Rectangle Area & Proportional Lengths

medium
Mathematics

The length of a rectangular floor is more than its breadth by 200%. If Rs. 324 is required to paint the floor at the rate of Rs. 3 per sq m, then what would be the length of the floor?

A
27 m
B
24 m
C
18 m
D
21 m
Explanation and memory cue

Let the breadth be x meters. Since the length is 200% more than the breadth, length = x + 2x = 3x. Area = length × breadth = 3x × x = 3x². Given the cost to paint is Rs. 324 at Rs. 3 per sq m, area = 324 / 3 = 108 sq m. So, 3x² = 108 ⇒ x² = 36 ⇒ x = 6 m. Length = 3x = 18 m. However, this contradicts the calculation; rechecking: length = 3x, breadth = x, area = 3x² = 108 ⇒ x² = 36 ⇒ x=6, length=18 m. The correct length is 18 m, matching option C. Therefore, the original correct_answer 'C' is correct.
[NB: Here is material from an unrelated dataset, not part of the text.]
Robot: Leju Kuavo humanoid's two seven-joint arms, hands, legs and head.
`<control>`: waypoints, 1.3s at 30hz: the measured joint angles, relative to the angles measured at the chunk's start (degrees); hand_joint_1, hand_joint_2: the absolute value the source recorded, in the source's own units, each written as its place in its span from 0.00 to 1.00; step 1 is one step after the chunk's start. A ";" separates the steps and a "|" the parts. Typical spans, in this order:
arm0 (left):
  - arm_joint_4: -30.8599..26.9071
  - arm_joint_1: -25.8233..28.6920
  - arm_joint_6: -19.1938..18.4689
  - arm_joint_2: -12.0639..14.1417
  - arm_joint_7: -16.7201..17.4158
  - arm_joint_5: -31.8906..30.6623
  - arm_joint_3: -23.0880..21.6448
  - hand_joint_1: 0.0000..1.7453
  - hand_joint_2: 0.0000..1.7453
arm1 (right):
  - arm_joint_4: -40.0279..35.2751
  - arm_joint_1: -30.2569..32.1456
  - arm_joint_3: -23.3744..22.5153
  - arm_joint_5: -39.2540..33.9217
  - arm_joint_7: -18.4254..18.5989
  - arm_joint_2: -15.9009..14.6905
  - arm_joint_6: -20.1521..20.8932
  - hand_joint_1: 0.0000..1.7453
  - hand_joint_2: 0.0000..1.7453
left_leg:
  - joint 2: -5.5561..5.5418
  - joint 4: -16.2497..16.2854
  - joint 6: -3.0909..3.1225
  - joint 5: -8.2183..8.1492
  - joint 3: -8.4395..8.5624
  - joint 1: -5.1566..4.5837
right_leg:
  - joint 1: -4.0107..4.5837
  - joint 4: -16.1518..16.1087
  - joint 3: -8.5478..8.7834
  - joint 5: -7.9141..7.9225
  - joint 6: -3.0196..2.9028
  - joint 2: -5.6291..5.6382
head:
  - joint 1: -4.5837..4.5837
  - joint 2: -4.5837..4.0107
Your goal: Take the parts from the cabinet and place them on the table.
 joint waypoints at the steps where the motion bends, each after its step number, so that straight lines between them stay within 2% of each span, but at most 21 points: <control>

The initial explanation incorrectly suggested 'A'. The explanation is updated accordingly.

1499

Read Mode

Average/Income

easy
Mathematics

The average monthly income of P and Q is Rs. 5050. The average monthly income of Q and R is Rs. 6250, and the average monthly income of P and R is Rs. 5200. What is the monthly income of P?

A
Rs. 3500
B
Rs. 4000
C
Rs. 4050
D
Rs. 5000
Explanation and memory cue

Given the average monthly incomes: (P + Q)/2 = 5050, so P + Q = 10100; (Q + R)/2 = 6250, so Q + R = 12500; (P + R)/2 = 5200, so P + R = 10400. Adding all three equations gives 2(P + Q + R) = 10100 + 12500 + 10400 = 33000, so P + Q + R = 16500. Subtracting Q + R = 12500 from this total gives P = 16500 - 12500 = 4000. Therefore, the monthly income of P is Rs. 4000, which corresponds to option B.

1500

Read Mode

Roots Of Quadratic Equation

easy
Mathematics

Find the roots of the quadratic equation: 2x² + 3x – 9 = 0.

A
3, -3/2
B
3/2, -3
C
-3/2, -3
D
3/2, 3
Explanation and memory cue

The quadratic equation is 2x² + 3x - 9 = 0. Using the quadratic formula x = [-b ± sqrt(b² - 4ac)] / 2a with a=2, b=3, and c=-9, the discriminant is 81. The roots are x = ( -3 + 9 ) / 4 = 3/2 and x = ( -3 - 9 ) / 4 = -3. Therefore, the correct roots are 3/2 and -3, which corresponds to option B.